Eastern Diamondback Rattlesnake - Crotalus adamenteus
This was once a common species across its range, especially in Florida. But after decades of habitat loss, road mortality, and intentional killing this species has declined drastically and is now rare compared to how common it used to be. They can still be found where good, intact exists. Diamondbacks prefer sandy habitats including pine/wiregrass ecosystems, pine flatwoods, oak hammocks, and even scrub habitats.
Pine ecosystems in the southeast such as the one above are fire dependent. Well managed pinelands are burned every few years to promote the growth of native grasses, trees, and plants. In fact, many of the pine species of the southeast only disperse their seeds when a fire moved through. In order to take cover from fire, some species depend on one species of reptile that builds it's own retreat. The burrows of this species are known to serve as retreats for over one hundred animal species including the Eastern Diamondback Rattlesnake, Eastern Indigo Snake, and Gopher Frog.
Gopher Tortoise - Gopherus polyphemus
Routinely, I see one or two Gopher Tortoises every time I visit Florida. A large preserve near my grandparents' house has a pretty sizeable population. Like other Northern American tortoise species, Gopher Tortoises make their own burrows. Their powerful front legs are great for digging in the loose sandy soils of Florida. Burrows can be up to 40 feet and length, and descend ten feet underground at an angle. This gives the Gopher Tortoise an easy retreat from an intruder, predator, or just high temperatures. One of the problems with Florida is the amount of development that goes on every year, and more and more roads are added to the area. One of the biggest threats Florida herps face is road mortality. Every year I see tons of DOR herps on Florida roadways, particularly snakes & turtles. Sometimes if you're lucky, you can find stuff while it's still alive...

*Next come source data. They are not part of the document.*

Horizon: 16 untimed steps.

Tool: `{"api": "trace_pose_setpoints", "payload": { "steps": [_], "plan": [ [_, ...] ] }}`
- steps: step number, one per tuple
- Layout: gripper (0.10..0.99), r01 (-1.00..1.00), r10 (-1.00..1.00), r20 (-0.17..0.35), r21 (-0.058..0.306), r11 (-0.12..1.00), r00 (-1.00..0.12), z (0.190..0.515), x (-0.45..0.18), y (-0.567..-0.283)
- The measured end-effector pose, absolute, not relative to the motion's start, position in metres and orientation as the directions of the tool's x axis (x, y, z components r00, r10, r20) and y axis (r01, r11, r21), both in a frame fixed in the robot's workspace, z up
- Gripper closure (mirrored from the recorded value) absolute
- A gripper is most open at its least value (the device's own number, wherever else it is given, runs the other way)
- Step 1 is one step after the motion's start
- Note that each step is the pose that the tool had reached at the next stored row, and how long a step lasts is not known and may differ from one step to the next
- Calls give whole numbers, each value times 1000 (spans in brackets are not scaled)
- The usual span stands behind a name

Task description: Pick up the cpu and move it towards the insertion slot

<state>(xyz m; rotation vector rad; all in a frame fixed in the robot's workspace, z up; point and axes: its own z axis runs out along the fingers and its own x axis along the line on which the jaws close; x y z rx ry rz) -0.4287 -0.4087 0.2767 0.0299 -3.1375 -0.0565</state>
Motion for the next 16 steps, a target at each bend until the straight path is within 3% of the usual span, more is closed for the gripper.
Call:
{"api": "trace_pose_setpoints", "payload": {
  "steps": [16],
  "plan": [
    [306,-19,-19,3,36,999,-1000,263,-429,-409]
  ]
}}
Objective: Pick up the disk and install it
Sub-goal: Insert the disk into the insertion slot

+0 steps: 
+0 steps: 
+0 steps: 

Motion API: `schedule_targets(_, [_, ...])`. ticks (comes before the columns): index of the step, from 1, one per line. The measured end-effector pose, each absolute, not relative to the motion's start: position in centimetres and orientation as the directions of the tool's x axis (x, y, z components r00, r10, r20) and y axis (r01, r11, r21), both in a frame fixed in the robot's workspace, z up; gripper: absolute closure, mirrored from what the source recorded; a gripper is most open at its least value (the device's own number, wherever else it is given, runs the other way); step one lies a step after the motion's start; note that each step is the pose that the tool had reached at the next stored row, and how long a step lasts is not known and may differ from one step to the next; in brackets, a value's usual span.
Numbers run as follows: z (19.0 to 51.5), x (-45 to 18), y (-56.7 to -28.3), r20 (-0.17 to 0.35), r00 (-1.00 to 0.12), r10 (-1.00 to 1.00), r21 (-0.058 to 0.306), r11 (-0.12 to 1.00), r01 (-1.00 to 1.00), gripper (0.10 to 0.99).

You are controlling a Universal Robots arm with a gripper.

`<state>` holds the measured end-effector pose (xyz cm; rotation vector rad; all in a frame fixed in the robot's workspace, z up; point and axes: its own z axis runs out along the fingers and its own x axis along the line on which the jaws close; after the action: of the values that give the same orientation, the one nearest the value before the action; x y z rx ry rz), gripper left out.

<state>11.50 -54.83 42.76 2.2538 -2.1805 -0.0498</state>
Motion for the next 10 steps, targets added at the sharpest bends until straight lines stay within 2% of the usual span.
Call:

Canebrake Rattlesnake - Crotalus horridus
This "Canebrake" Rattlesnake was found crossing a forest road in the late afternoon in northern Florida. As you can see in the background of the photograph, traffic is an ever present danger for reptiles & amphibians in Florida. During this day trip in June to northern Florida, we found several DOR species including pigmy rattlesnakes, black racers, cottonmouths, florida box turtles, corn snakes, and water snakes. Besides finding herps on roads and in pinelands, one of my favorite place to trump around are cypress swamps.
These often flooded habitats are dominated by Cypress & Tupelo, and are home to a wide variety of herpetofauna. One of my favorite ways to explore these places is by night with a headlamp. It sounds crazy, but these areas take on a completely different identity at night and come alive with the sounds of the southern swamps. There's one species of snake that is a common inhabitant of these areas, and is one of my favorites.
Florida Cottonmouth - Agkistrodon piscivorus conanti
To many herpers, the cottonmouth is considered to be a trash snake mostly because it can be extremely common. For me however, I always relish the opportunity to find and photograph one on the field as I don't often venture into their range. Many southerners and ignorant people in general claim this is an extremely volatile species that will bite with no warning and even chase humans. I've literally seen hundreds of these snakes and I've never really found one to be aggressive. There's been a few instances where I've stepped within a foot of a cottonmouth, and each time the snakes never even budged. To me, the reputation is ill deserved and most people just exaggerate stories of this snake.
As the sun sets on another day here in Michigan, it means I'm another day closer to Florida. I can only hope that the coming weeks will pass quickly so I can once again lace up my hiking boots, get my snake hook, and grab my camera to kick off another field season. I can only hope that some new surprises and some familiar finds will be in store. Until then, happy herping!